YOUR OBJECTIVE
Report every line of the records that contains the word "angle".

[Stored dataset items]
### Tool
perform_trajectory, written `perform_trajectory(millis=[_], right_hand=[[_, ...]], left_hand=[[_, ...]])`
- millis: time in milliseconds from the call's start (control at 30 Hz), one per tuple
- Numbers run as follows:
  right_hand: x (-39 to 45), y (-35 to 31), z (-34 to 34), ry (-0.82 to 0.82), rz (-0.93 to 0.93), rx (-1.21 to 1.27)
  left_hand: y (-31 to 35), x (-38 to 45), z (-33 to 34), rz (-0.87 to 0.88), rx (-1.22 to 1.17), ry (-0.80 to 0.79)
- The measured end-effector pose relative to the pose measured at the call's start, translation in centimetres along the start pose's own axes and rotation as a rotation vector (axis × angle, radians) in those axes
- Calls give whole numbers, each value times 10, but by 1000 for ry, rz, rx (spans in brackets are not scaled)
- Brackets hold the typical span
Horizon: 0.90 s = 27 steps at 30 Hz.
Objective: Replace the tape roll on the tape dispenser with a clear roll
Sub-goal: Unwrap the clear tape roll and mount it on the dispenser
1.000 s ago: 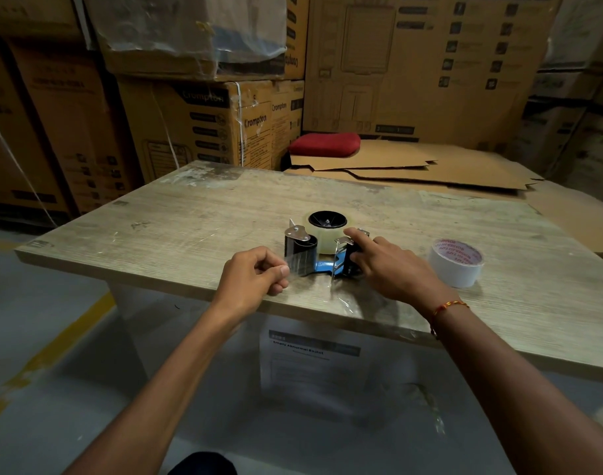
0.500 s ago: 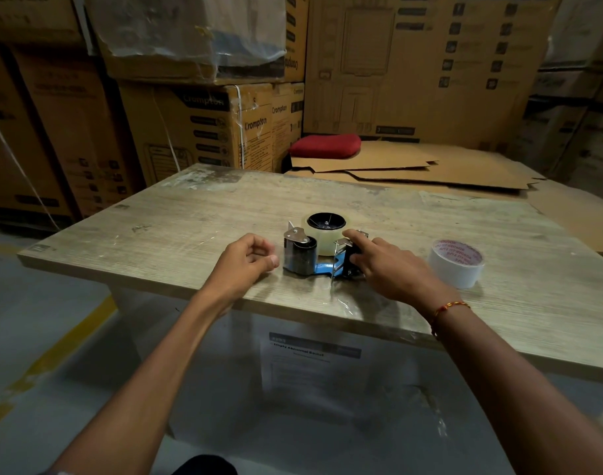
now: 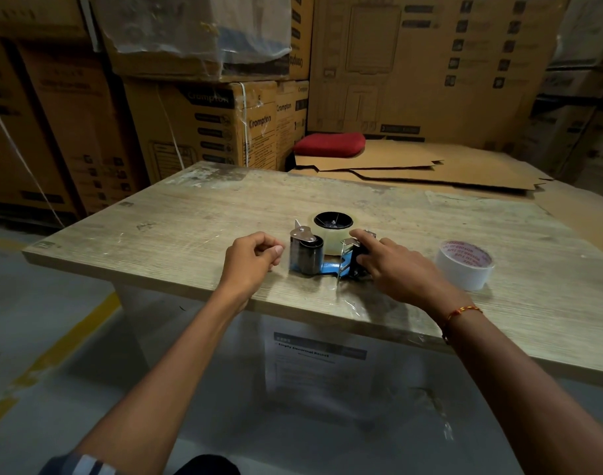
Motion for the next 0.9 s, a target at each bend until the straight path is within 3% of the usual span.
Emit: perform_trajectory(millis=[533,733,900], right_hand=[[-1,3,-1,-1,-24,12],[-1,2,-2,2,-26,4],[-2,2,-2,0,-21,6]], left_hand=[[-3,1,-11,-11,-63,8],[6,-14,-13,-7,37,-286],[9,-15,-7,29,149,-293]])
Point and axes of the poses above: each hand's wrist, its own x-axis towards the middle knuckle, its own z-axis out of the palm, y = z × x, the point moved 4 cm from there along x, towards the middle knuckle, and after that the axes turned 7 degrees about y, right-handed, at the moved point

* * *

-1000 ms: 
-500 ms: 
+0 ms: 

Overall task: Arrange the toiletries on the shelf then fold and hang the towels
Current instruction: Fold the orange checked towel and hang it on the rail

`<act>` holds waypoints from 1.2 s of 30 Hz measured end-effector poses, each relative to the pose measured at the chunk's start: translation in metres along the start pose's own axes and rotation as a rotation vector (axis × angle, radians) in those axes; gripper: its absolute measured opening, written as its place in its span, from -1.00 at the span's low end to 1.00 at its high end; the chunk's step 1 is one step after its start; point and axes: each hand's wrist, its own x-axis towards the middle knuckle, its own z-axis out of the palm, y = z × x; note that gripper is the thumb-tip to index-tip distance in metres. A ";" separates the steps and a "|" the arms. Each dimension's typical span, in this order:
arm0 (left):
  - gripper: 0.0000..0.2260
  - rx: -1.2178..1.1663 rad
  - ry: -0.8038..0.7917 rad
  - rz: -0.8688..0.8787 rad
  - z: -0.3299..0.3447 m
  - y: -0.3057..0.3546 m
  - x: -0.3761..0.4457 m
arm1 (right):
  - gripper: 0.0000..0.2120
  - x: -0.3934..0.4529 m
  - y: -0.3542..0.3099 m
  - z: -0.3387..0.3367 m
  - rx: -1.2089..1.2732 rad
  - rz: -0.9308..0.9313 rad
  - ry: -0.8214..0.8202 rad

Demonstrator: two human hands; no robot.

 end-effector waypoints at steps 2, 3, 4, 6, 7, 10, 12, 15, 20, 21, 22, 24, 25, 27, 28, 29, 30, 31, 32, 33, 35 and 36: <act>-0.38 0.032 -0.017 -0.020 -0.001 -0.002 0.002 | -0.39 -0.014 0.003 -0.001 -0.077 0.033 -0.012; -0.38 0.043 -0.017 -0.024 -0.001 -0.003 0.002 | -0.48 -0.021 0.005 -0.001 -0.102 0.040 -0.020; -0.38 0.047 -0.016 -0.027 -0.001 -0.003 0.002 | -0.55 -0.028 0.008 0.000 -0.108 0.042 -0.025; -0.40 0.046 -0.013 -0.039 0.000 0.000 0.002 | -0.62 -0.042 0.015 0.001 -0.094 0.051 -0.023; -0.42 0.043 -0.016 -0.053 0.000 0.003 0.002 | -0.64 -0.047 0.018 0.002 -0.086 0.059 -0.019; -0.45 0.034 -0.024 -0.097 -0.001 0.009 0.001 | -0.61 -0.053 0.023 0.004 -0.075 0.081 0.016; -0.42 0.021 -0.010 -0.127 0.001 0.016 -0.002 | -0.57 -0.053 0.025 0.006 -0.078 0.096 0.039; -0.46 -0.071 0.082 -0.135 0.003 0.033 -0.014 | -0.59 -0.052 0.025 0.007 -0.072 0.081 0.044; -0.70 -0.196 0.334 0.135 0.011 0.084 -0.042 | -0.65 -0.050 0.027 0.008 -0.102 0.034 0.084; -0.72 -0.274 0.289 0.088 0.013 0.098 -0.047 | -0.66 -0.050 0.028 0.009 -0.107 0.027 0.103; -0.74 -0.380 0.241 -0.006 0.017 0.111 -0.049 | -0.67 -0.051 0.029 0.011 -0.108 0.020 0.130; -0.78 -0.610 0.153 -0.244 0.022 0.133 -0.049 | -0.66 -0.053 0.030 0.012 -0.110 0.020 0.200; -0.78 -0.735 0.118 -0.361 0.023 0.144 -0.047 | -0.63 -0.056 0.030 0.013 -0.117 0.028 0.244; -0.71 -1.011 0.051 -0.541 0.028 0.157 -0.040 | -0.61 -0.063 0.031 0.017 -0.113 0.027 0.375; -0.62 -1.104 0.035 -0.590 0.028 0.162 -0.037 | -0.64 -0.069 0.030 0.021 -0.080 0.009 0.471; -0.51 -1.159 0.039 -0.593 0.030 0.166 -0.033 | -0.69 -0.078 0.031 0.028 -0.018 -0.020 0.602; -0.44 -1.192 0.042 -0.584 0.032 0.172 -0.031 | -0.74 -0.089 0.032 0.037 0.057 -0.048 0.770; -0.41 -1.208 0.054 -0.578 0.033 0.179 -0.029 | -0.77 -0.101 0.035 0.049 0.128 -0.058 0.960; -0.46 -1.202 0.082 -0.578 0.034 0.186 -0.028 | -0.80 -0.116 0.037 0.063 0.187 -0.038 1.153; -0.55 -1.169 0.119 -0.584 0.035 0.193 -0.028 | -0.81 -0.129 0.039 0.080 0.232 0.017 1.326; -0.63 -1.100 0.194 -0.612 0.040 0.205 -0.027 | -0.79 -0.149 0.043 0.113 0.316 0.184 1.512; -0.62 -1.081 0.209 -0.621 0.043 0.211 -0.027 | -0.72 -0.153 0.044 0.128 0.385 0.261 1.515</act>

RESPONSE AREA
- The measured end-effector pose relative to the pose measured at the call's start, translation in centimetres along the start pose's own axes and rotation as a rotation vector (axis × angle, radians) in those axes
`<act>` holds waypoints from 1.2 s of 30 Hz measured end-effector poses, each relative to the pose measured at the chunk's start: translation in metres along the start pose's own axes and rotation as a rotation vector (axis × angle, radians) in those axes; gripper: its absolute measured opening, written as its place in its span, from -1.00 at the span's low end to 1.00 at its high end; the chunk's step 1 is one step after its start; point and axes: each hand's wrist, its own x-axis towards the middle knuckle, its own z-axis out of the palm, y = z × x; note that gripper is the thumb-tip to index-tip distance in metres. A ";" separates the steps and a "|" the arms. Each dimension's typical span, in this order:

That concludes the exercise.